Wednesday, September 6, 2017

the one where Tori starts pre k!

I would like to preface this post saying, I for one really hate the corny cliché.. "where did the time go?"... and every other Mom comment you can think of. But seriously guys, its true. I have yet to meet a mother who has older kids that doesn't tell me they would do anything to go back in time to babyhood or toddlerhood with their children. That it went faster than they could keep up with. That they hardly remember it because it was such a blur.

Going from 0 to 1 child was hard. Everyone tells you your life is about to change but you have NO idea just how much it is going to change until the baby is finally here. Enter: Tori. Breastfeeding was hard, not sleeping was hard, missing out on events was hard, going to events but not being able to get her out of my head was hard, questioning my every decision was hard. I'm in love with her in a way that I can only describe as an obsession. She changed everything about my life and saved me in ways that I didn't know I needed to be saved.

Obsession; an idea or thought that continually preoccupies or intrudes on a persons mind.

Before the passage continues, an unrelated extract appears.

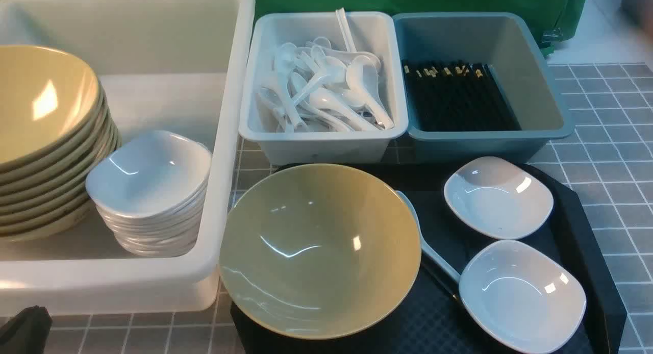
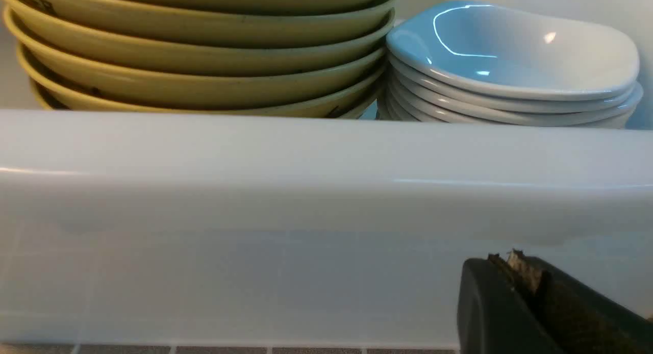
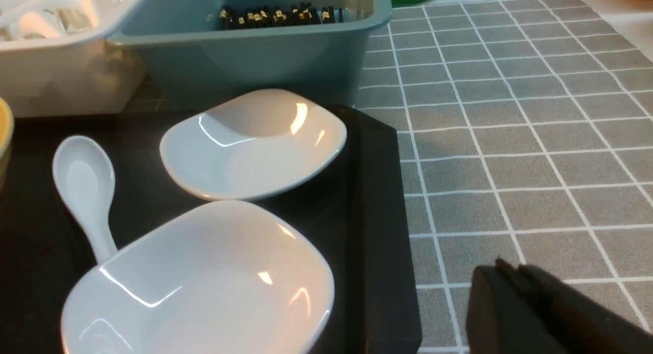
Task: On grey table put chopsticks spoon bowls plates into blue grey white boxes.
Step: 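Grasp the large bowl on the tray by its rim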
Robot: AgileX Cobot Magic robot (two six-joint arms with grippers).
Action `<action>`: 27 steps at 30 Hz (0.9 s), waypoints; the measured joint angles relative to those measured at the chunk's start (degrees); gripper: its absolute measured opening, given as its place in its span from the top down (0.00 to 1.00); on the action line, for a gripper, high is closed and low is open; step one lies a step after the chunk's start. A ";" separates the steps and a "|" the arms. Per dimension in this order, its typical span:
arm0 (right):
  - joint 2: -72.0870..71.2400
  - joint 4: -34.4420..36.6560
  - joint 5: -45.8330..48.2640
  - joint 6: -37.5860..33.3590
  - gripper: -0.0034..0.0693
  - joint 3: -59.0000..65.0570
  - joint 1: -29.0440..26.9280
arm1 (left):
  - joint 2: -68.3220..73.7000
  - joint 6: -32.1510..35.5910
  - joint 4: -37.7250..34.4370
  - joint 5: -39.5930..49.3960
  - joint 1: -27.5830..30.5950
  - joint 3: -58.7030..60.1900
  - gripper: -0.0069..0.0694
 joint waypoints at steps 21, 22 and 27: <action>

That is my Tori since the day she was born. I eat, sleep, breathe her. And now, here we are.. shes 4.5 years old and in pre-k! Meaning the school year you go to-to prepare you for KINDERGARTEN... aka the school year that will take her away from me for 8 hours a day, 5 days a week, 9 months a year. And once it starts, there is no end in sight until she graduates high school. Excuse me while I take some deep breathes and try not to vom all over myself. Since she has been born, shes been my little shadow- everywhere Mom goes, Tori goes. She has never spent a day in daycare. She has only spent two nights in a row away from me ONCE in her 4.5 years.. any other time has been a sporadic one night here and there. Its very hard for me to think of any other person getting this time with her that I'm not. That someone else is going to see her figure something out, start having an interest in something, be a friend to someone who needs one.

All this to be said is just leading to what has been very clear to Dan and I since she turned four: she is SO ready for more school. For more time away. She is not scared. She is confident. She is VERY aware of those around her. Of others' feelings. She is always watching. She is always taking everything in. She asks questions. She figures things out. She can be shy at first, mostly because shes always trying to figure everyone out.. and then she is a total lover. She wants to be friends with everyone. She wants everyone to be happy. She wishes so hard she was older and bigger!

So to my oh so sassy, smart, vibrant, beautiful, hilarious Tori: YAY for Pre-K! I know you will do fabulous and have so much fun. I love you.